- **What you should do**
Full transcription, minus images: write out the listing below exactly as it appears.

- **The data**
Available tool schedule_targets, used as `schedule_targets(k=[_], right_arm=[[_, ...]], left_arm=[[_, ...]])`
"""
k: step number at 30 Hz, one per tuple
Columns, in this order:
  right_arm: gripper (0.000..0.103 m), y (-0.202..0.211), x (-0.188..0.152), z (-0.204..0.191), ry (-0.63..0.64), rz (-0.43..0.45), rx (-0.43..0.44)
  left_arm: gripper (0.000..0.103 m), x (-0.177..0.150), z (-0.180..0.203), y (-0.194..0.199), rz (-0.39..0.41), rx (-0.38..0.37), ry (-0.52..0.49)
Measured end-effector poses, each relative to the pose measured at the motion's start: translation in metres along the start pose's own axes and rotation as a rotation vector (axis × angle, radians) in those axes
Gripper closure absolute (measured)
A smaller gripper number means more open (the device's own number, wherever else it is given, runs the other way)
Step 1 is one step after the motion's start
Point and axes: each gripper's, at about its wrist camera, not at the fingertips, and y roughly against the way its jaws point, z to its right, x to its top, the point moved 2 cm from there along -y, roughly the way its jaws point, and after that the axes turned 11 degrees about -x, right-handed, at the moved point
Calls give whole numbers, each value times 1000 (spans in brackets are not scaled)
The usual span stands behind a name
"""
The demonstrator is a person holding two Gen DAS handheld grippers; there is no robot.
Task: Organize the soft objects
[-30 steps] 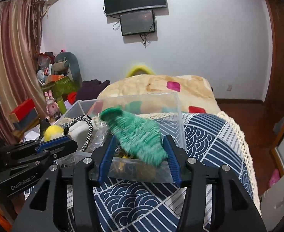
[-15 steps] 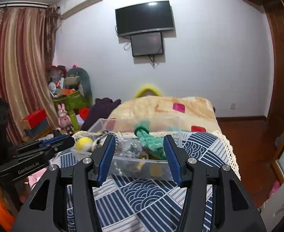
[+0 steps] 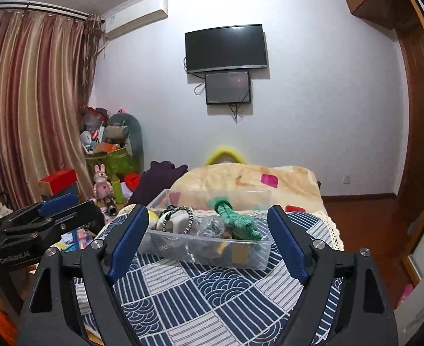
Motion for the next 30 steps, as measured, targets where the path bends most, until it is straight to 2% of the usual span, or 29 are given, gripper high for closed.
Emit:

- **Output of the task**
Available tool schedule_targets, used as `schedule_targets(k=[_], right_arm=[[_, ...]], left_arm=[[_, ...]])`
"""
k: step number at 30 Hz, one per tuple
Columns, in this order:
  right_arm: gripper (0.000..0.103 m), y (-0.202..0.211), x (-0.188..0.152), z (-0.204..0.191), ry (-0.63..0.64), rz (-0.43..0.45), rx (-0.43..0.44)
  left_arm: gripper (0.000..0.103 m), x (-0.177..0.150), z (-0.180..0.203), y (-0.194..0.199), rz (-0.39..0.41), rx (-0.38..0.37), ry (-0.52..0.49)
Measured end-effector poses, each relative to the pose measured at the motion's start: translation in metres along the start pose's own axes and rotation as a rotation vector (axis × angle, radians) in those axes
Gripper closure absolute (measured)
A smaller gripper number means more open (the device's own number, wherever else it is given, runs the other way)
Step 1 is one step after the motion's start
Point and axes: each gripper's, at about its wrist camera, not at the fingertips, and y roughly against the way its jaws point, z to its right, x to its top, the point moved 2 cm from there along -y, roughly the way its jaws point, and after that the axes turned 11 degrees about -x, right-handed, at the moved point
Calls give whole numbers, each value times 1000 (spans in brackets are not scaled)
The usual span stands behind a name
"""
The demonstrator is a person holding two Gen DAS handheld grippers; there is no robot.
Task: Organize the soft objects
[-30 steps] 
[-15 steps] 
[+0 steps] 
Motion for the next 30 steps, as measured, targets where the path bends most, until it is straight to 2% of the usual span, or 29 are given, gripper high for closed.
Emit:

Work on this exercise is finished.